Das Hydrauliksystem besteht aus fünf Kernkomponenten.

Feb 05, 2026

Leistungskomponenten (Hydraulikpumpen): Als Ausgangspunkt für die Energieumwandlung wandeln Hydraulikpumpen die mechanische Energie eines Motors oder Motors über Strukturen wie Zahnräder, Flügel oder Kolben in Fluiddruckenergie um.

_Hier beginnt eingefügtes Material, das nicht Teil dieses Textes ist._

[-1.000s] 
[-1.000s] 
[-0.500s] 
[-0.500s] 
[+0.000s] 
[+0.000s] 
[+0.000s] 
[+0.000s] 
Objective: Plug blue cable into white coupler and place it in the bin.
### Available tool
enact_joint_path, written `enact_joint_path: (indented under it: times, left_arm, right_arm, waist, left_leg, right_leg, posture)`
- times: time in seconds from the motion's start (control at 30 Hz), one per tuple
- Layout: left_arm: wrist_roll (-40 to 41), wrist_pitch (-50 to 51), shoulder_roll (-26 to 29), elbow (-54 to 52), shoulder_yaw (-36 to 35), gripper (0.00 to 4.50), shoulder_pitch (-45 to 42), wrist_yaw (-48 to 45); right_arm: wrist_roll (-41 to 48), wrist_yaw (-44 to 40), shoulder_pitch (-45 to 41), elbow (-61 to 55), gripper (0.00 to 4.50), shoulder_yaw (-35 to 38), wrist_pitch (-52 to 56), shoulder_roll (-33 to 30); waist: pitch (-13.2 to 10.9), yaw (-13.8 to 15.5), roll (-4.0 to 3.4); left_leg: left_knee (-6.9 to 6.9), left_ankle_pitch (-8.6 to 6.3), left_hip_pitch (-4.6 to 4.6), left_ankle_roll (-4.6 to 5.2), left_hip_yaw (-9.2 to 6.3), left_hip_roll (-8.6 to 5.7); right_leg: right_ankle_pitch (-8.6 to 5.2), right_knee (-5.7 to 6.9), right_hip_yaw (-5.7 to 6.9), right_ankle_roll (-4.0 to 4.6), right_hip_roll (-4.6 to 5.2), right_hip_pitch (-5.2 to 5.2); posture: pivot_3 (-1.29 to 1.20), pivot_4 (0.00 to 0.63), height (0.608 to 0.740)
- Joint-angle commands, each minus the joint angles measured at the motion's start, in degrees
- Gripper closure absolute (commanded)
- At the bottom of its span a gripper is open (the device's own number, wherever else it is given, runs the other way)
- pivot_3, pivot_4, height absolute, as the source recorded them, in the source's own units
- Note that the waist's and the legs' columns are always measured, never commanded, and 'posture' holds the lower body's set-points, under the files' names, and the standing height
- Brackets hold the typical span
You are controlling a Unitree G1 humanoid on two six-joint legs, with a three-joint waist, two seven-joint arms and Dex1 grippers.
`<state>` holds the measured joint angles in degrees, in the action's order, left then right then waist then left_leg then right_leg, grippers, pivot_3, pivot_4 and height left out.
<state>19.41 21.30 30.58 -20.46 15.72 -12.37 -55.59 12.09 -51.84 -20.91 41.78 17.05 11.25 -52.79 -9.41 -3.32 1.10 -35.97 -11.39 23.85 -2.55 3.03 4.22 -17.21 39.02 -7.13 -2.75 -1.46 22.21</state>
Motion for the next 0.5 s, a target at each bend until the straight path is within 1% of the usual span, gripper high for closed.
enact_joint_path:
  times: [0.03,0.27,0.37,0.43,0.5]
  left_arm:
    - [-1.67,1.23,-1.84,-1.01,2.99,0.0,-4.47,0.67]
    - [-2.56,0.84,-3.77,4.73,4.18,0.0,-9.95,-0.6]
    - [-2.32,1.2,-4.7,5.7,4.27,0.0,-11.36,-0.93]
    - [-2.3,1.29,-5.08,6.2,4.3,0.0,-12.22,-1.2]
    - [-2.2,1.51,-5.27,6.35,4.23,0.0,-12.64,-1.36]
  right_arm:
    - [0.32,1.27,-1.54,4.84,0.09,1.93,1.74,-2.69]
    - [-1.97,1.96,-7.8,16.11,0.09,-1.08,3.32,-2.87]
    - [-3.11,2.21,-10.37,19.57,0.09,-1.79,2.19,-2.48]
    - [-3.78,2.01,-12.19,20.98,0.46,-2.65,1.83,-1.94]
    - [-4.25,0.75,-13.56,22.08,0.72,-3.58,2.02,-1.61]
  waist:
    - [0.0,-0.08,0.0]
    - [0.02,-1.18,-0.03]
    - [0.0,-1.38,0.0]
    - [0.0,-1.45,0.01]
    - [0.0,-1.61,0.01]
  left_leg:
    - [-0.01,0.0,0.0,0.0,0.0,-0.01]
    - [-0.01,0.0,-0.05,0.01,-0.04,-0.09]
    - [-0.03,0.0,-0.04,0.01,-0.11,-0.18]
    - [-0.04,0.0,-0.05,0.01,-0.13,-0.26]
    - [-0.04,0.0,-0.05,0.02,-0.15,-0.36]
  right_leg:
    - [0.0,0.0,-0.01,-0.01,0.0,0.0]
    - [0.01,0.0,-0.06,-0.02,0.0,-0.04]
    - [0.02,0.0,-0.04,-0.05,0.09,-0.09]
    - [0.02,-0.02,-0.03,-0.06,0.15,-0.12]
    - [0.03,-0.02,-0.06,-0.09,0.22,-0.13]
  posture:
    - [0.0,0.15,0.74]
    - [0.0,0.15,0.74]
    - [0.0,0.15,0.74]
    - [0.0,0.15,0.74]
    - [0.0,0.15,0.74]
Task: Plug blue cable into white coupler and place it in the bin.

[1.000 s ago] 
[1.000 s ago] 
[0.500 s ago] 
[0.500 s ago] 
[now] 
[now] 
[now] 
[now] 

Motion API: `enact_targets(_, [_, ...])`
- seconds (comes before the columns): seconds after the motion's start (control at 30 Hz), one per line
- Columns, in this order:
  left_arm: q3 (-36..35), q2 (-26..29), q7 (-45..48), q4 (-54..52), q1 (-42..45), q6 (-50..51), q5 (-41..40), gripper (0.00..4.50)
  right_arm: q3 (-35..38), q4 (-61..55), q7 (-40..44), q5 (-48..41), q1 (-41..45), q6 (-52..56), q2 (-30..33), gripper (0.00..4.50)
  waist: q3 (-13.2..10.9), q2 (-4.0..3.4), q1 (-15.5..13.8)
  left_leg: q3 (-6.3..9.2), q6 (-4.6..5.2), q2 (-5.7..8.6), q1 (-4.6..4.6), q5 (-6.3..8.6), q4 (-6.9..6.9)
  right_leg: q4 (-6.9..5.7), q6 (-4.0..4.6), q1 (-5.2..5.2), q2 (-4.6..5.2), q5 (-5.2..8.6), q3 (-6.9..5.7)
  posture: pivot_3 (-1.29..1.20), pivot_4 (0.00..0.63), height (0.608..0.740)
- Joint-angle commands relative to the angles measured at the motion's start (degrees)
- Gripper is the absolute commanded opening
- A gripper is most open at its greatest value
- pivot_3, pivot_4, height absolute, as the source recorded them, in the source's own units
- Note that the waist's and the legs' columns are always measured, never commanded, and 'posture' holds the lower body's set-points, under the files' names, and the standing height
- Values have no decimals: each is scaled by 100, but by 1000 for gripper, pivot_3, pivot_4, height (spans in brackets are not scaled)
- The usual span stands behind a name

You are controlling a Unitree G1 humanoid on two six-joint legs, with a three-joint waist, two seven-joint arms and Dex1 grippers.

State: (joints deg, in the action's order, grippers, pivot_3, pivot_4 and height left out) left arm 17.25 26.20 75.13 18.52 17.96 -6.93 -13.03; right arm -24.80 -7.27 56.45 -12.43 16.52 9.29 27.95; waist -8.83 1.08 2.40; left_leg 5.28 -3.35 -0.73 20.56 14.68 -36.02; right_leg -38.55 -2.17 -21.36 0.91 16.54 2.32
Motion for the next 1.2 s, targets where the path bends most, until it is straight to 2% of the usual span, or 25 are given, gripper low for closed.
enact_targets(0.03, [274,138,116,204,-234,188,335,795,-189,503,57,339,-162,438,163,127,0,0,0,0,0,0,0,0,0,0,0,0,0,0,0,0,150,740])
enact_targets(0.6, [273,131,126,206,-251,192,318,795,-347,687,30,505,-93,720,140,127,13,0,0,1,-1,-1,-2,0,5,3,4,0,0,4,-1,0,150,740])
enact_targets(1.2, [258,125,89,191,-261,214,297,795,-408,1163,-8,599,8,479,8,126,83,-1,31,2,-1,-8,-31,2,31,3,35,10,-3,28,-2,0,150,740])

Beispielsweise komprimieren Zahnradpumpen Flüssigkeit durch Zahneingriff, Flügelzellenpumpen erzeugen ein Vakuum, indem sie einen Rotor drehen, um Öl anzusaugen, und Kolbenpumpen erzielen durch die Hin- und Herbewegung eines Kolbens einen hohen Druck.

 

Aktuatoren (Hydraulikzylinder/-motoren): Hydraulikzylinder wandeln die Druckenergie der Flüssigkeit in lineare mechanische Energie um und treiben so die Last an. Hydraulikmotoren wandeln diese in Drehbewegungen um und treiben die Ausrüstung in Rotation. Beispielsweise beruht der Hebemechanismus in Baufahrzeugen auf Hydraulikzylindern, um schwere Gegenstände anzuheben und abzusenken, während der Schwenkmechanismus von Baggern einen Hydraulikmotor verwendet, um eine 360-Grad-Drehung zu erreichen.

 

Steuerkomponenten (Ventile): Dazu gehören Wegeventile (z. B. Umschaltventile), Druckregelventile (z. B. Entlastungsventile) und Durchflussregelventile (z. B. Drosselventile). Wegeventile regulieren den Flüssigkeitsfluss und bestimmen die Bewegungsrichtung des Aktuators; Druckregelventile sorgen für einen stabilen Systemdruck und verhindern eine Überlastung. Durchflussregelventile steuern die Bewegungsgeschwindigkeit des Aktuators, indem sie die Querschnittsfläche des Strömungskanals anpassen.

 

Hilfskomponenten (Öltank/Filter/Kühler): Der Öltank speichert die Flüssigkeit und bietet Platz für die Wärmeableitung; Der Filter entfernt Verunreinigungen, um das System zu schützen. und der Kühler senkt die Öltemperatur, um Leistungseinbußen zu verhindern. Beispielsweise erfordern Hydrauliksysteme, die in Umgebungen mit hohen Temperaturen betrieben werden, Plattenwärmetauscher oder luftgekühlte Kühler, um sicherzustellen, dass die Öltemperatur zwischen 50 und 70 Grad kontrolliert wird.

 

Arbeitsmedium (Hydrauliköl): Als Energieübertragungsmedium muss Hydrauliköl Eigenschaften wie mäßige Viskosität, starke Verschleißschutzeigenschaften und gute Oxidationsbeständigkeit aufweisen. Beispielsweise eignet sich das verschleißfeste L-HM-Hydrauliköl für mittlere{4} und hohe{5}Drucksysteme, während das Niedertemperatur-Hydrauliköl L-HV für Umgebungen unter -30 Grad geeignet ist.